▶ [TO DO]: A full, word-for-word copy of the listing below is needed; leave the images out of it.

▶ [COLLECTED MATERIAL]:

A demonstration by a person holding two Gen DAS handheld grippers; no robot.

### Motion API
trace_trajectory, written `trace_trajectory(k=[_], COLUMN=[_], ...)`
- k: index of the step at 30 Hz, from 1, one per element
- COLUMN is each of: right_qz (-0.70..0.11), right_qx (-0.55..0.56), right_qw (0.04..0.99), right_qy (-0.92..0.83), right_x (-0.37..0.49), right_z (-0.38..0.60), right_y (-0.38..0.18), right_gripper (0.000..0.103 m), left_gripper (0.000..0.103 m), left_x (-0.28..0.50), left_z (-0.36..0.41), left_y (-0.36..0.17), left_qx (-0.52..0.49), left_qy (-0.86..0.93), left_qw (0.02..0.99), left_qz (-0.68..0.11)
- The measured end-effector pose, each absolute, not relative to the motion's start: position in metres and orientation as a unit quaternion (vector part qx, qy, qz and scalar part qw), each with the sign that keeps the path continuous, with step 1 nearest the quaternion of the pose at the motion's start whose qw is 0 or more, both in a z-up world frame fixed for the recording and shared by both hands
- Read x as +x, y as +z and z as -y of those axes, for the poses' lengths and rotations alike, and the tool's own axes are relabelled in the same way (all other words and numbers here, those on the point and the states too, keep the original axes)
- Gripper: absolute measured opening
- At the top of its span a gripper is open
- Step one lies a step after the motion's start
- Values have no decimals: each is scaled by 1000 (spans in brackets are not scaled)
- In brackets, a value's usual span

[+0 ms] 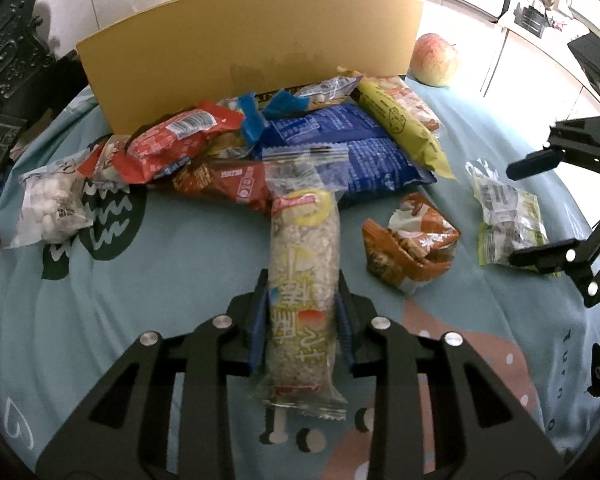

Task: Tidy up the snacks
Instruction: 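Grasp a long clear rice-stick bag with the left gripper while the right grasps a yellow-green twin packet, then lift the rice-stick bag and twin packet over the yellow box and release both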

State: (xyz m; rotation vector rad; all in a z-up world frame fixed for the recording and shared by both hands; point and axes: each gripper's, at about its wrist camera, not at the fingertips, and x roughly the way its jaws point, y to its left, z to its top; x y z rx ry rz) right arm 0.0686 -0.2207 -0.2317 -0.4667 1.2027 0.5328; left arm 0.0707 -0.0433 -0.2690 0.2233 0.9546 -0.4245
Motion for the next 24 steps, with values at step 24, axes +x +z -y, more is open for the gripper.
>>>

▶ [OUTPUT FOR THIS EXERCISE]:
A demonstration by a person holding two Gen DAS handheld grippers; no robot.

### Motion API
trace_trajectory, written `trace_trajectory(k=[_], COLUMN=[_], ...)`
- k: index of the step at 30 Hz, from 1, one per element
- COLUMN is each of: right_qz (-0.70..0.11), right_qx (-0.55..0.56), right_qw (0.04..0.99), right_qy (-0.92..0.83), right_x (-0.37..0.49), right_z (-0.38..0.60), right_y (-0.38..0.18), right_gripper (0.000..0.103 m), left_gripper (0.000..0.103 m), left_x (-0.28..0.50), left_z (-0.36..0.41), left_y (-0.36..0.17), left_qx (-0.52..0.49), left_qy (-0.86..0.93), left_qw (0.02..0.99), left_qz (-0.68..0.11)
- The measured end-effector pose, each absolute, not relative to the motion's start: position in metres and orientation as a unit quaternion (vector part qx, qy, qz and scalar part qw), each with the sign that keeps the path continuous, with step 1 nearest the quaternion of the pose at the motion's start whose qw is 0 or more, both in a z-up world frame fixed for the recording and shared by both hands
- Read x as +x, y as +z and z as -y of those axes, for the poses' lengths and rotations alike, and the tool's own axes are relabelled in the same way (all other words and numbers here, those on the point and the states too, keep the original axes)
- Gripper: absolute measured opening
- At the top of its span a gripper is open
- Step one lies a step after the motion's start
- Values have no decimals: each is scaled by 1000 (spans in brackets are not scaled)
- In brackets, a value's usual span

[+0 ms] 

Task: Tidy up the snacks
Instruction: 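Grasp a long clear rice-stick bag with the left gripper while the right grasps a yellow-green twin packet, then lift the rice-stick bag and twin packet over the yellow box and release both
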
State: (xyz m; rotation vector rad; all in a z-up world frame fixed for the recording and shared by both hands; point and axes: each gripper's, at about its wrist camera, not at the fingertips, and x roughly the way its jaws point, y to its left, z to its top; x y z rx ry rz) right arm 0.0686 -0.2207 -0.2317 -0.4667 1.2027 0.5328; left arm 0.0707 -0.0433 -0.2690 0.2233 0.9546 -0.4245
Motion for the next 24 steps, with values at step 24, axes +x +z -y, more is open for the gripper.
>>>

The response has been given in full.